Ransom DDos, which accounts for the largest number of DDoS attacks carried out in 2020, is also achieved through service paralysis attacks that drain the system's resources by creating huge amounts of packets, similar to conventional DDoS attacks, and bandwidth exhaustion attacks that exhaust TCP connections. In addition, numerous global hacking groups are openly attacking and threatening companies in the financial sector and manufacturing industries to compensate for money while hiding in the anonymity of virtual currency. Therefore, detecting large -scale broadband networks and analyzing harmful traffic in advance, along with intrusion detection systems operating on a specific network or set list, is an important technology that can block malicious attacks from the source (Williams, 2021). We call data which causes security problems with bad intentions 'malicious traffic'. Malicious traffic causes security problems for individuals, businesses or countries and damages the device. In order to detect malicious traffic, there must be a technology which can distinguish between normal traffic and malicious traffic (Rose, 2021). The graph below shows a share of global web application attack traffic as of April 2018, by originating country (Statista, 2021). Most existing studies classified malicious and normal traffic with csv type files.
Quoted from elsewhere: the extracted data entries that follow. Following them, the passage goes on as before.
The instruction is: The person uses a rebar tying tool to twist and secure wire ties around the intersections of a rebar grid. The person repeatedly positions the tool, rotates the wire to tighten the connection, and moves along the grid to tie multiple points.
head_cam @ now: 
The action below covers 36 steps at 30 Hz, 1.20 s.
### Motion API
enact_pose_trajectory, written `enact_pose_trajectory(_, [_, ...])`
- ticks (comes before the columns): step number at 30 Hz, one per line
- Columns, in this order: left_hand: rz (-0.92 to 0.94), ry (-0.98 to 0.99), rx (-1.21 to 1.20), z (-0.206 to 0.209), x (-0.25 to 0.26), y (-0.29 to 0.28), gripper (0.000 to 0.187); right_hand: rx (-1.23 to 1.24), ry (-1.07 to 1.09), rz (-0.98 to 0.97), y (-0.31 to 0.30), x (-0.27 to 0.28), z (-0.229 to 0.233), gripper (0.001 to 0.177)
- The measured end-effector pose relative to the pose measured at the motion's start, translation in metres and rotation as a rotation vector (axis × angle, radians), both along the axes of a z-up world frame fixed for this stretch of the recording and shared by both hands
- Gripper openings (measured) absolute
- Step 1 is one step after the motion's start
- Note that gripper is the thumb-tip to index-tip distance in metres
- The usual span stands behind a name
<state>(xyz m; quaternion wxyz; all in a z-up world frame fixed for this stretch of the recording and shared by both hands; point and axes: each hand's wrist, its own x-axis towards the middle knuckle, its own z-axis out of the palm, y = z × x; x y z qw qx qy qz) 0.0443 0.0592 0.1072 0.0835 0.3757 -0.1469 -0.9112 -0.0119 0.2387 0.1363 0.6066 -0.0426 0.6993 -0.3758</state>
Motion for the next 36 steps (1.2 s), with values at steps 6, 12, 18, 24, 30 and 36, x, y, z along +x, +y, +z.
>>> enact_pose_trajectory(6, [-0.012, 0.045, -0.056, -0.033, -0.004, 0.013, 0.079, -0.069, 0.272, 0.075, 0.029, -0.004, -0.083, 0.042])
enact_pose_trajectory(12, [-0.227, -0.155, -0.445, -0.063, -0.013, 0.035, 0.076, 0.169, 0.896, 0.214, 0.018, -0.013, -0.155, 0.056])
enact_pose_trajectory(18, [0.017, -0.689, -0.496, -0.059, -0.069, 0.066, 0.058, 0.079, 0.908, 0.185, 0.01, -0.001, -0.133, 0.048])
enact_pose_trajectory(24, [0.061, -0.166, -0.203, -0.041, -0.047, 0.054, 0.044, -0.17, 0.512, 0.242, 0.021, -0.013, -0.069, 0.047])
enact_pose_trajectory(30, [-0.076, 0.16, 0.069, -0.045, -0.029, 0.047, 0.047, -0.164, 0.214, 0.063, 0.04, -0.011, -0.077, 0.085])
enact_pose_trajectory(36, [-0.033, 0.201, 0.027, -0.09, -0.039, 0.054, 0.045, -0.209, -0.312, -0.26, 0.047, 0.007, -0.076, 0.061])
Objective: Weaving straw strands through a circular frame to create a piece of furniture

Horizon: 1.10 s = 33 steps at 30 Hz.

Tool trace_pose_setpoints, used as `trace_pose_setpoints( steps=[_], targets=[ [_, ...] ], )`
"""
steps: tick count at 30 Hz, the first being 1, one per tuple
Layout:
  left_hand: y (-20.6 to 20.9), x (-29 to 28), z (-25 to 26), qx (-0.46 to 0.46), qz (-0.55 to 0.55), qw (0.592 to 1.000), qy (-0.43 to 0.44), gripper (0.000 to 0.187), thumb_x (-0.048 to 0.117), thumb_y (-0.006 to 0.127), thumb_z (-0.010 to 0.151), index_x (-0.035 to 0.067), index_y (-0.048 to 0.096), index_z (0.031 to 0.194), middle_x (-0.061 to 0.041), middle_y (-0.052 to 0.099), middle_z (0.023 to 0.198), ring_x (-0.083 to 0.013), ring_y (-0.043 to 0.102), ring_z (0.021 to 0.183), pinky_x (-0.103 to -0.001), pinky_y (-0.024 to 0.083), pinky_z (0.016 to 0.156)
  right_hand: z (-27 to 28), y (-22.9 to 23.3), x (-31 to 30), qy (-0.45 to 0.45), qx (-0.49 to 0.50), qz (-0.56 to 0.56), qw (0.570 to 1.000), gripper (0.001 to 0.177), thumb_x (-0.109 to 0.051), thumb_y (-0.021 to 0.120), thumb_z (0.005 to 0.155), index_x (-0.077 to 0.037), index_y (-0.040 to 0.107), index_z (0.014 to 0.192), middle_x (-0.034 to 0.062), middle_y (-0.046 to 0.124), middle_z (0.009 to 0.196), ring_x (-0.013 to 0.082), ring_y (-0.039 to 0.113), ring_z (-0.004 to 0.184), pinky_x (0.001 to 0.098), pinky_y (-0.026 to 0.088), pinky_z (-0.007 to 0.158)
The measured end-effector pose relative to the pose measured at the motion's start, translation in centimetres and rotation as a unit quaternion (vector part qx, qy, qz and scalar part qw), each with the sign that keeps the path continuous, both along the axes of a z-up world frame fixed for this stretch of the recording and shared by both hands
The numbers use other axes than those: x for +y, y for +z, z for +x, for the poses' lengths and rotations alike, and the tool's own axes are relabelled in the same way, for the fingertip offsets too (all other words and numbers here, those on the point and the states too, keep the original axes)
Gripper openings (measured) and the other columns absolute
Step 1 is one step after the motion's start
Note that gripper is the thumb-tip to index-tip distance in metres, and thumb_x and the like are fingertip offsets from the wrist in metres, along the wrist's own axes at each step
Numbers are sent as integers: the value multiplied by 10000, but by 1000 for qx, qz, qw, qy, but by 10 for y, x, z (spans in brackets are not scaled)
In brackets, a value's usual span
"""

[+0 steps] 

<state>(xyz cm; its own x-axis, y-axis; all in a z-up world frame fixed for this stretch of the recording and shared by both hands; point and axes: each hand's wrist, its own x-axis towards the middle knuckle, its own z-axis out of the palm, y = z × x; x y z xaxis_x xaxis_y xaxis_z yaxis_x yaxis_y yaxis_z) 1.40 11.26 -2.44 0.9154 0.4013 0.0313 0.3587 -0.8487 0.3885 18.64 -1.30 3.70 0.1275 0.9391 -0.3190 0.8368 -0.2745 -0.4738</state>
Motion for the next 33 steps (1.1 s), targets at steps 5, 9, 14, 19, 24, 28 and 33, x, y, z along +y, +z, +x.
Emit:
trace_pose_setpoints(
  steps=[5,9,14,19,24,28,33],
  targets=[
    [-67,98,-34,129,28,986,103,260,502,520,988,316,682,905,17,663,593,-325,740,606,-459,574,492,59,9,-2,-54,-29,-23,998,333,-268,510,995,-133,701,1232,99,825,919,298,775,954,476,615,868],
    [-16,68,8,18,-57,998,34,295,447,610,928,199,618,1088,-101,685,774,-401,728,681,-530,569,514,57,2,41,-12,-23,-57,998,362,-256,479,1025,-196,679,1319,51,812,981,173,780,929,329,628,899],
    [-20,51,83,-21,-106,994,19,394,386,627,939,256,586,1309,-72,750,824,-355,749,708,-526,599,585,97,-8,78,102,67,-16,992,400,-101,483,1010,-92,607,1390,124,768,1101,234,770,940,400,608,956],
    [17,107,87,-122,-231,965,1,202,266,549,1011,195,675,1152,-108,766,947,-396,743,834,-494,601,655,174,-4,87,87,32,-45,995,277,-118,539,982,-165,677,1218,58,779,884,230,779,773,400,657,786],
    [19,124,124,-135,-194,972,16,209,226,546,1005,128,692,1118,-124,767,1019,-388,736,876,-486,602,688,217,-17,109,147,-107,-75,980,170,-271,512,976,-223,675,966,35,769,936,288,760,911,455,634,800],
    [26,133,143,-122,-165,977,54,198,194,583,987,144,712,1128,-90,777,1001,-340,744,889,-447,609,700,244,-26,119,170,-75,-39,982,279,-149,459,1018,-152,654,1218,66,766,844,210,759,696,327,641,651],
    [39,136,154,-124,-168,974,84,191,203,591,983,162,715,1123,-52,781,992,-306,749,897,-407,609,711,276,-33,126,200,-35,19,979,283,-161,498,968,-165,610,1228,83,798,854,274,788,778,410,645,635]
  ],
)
Therefore, there were limited ways to classify malicious and normal traffic. More AI models can be used by using image files, not just csv files. In order to use more AI models, this study classified malicious and normal traffic with image data, allowing various deep learning models such as CNN, Xception and BI-GRU to be applied. To optimize image files for deep learning models, we preprocessed the images and applied them to diverse AI models. First of all, we applied CNN based models and altered the optimizers such as adam, nadam, sgd, rmsprop in order to find the best optimizers. Secondly, we extracted the features from the image data through CNN and applied it to tree-based Machine learning models, such as Decision Tree Classifier, Random Forest Classifier and Extra Tree Classifier. Lastly, a hybrid deep learning based approach was used, which combines CNNbased Xception and RNN-based BI-GRU.


# c) Related Works

Mohiuddin Ahmed and Abdun Naser Mahmood developed a framework for collective anomaly detection using k-means model, to discover abnormal traffics that look legitimate but are in fact targeted to disrupt normal computing environments (in this paper, DoS attack). The experiment results are based on a widely accepted DARPA dataset for intrusion detection from MIT Lincoln Laboratory. Input data extracted from network traffic, <SrcIP, DstIP, Protocol, Payload Length> is used for clustering and the data showed high probability of being DoS attack. CAD's key idea is that a group of traffic flows collectively. The paper identified DoS and other similar attacks as collective anomaly based on x-means clustering, a variant of k-means algo and eight times faster than k-means. CAD's accuracy was compared against CBLOF, LDCOF and k-means algorithms, and the result was 97%, 85%, 93% and 83% respectively (Ahmed & Mahmood, 2014).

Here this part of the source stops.